## [What is expected]
Using the data below, restate exactly every line from the one with "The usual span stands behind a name" up to and including the one with "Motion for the". No picture belongs in it.

## [Collected data]
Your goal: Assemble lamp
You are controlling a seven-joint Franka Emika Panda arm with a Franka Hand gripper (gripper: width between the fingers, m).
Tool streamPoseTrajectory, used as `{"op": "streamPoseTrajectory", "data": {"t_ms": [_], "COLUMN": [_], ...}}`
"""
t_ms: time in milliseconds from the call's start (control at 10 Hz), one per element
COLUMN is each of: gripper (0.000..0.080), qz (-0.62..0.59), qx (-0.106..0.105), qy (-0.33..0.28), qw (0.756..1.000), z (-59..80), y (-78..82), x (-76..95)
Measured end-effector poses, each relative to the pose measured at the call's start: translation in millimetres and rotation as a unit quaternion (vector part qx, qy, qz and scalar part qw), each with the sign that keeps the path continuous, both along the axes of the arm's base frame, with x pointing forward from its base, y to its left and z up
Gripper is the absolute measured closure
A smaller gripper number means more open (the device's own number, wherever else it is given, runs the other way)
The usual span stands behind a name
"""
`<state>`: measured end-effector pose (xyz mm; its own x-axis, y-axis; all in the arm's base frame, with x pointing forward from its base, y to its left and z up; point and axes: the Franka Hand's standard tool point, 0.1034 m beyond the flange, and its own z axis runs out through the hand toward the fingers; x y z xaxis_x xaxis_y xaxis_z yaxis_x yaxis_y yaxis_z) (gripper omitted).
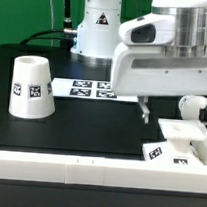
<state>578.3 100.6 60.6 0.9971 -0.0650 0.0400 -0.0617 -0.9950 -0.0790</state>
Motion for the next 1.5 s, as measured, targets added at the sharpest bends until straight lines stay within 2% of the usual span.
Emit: {"op": "streamPoseTrajectory", "data": {"t_ms": [300,400,500,900,1100,1200,1500], "gripper": [0.0101,0.0101,0.0101,0.0101,0.0101,0.0101,0.0101], "qz": [-0.017,-0.015,-0.009,-0.005,-0.014,-0.018,-0.013], "qx": [0.000,0.003,0.005,0.001,0.004,0.009,0.004], "qy": [0.015,0.012,0.009,0.021,0.083,0.121,0.200], "qw": [1.000,1.000,1.000,1.000,0.996,0.992,0.980], "z": [8.2,6.4,3.7,2.7,-2.8,-2.3,-3.8], "y": [38.7,53.0,59.7,55.1,60.1,63.4,59.0], "x": [-37.9,-45.6,-49.4,-49.5,-63.1,-64.0,-63.6]}}
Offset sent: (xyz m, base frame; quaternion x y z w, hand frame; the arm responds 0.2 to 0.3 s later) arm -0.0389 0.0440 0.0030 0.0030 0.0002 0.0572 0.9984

## [Solution below]
The usual span stands behind a name
"""
`<state>`: measured end-effector pose (xyz mm; its own x-axis, y-axis; all in the arm's base frame, with x pointing forward from its base, y to its left and z up; point and axes: the Franka Hand's standard tool point, 0.1034 m beyond the flange, and its own z axis runs out through the hand toward the fingers; x y z xaxis_x xaxis_y xaxis_z yaxis_x yaxis_y yaxis_z) (gripper omitted).
<state>578.3 100.6 60.6 0.9971 -0.0650 0.0400 -0.0617 -0.9950 -0.0790</state>
Motion for the next 1.5 s, as measured, targets added at the sharpest bends until straight lines stay within 2% of the usual span.

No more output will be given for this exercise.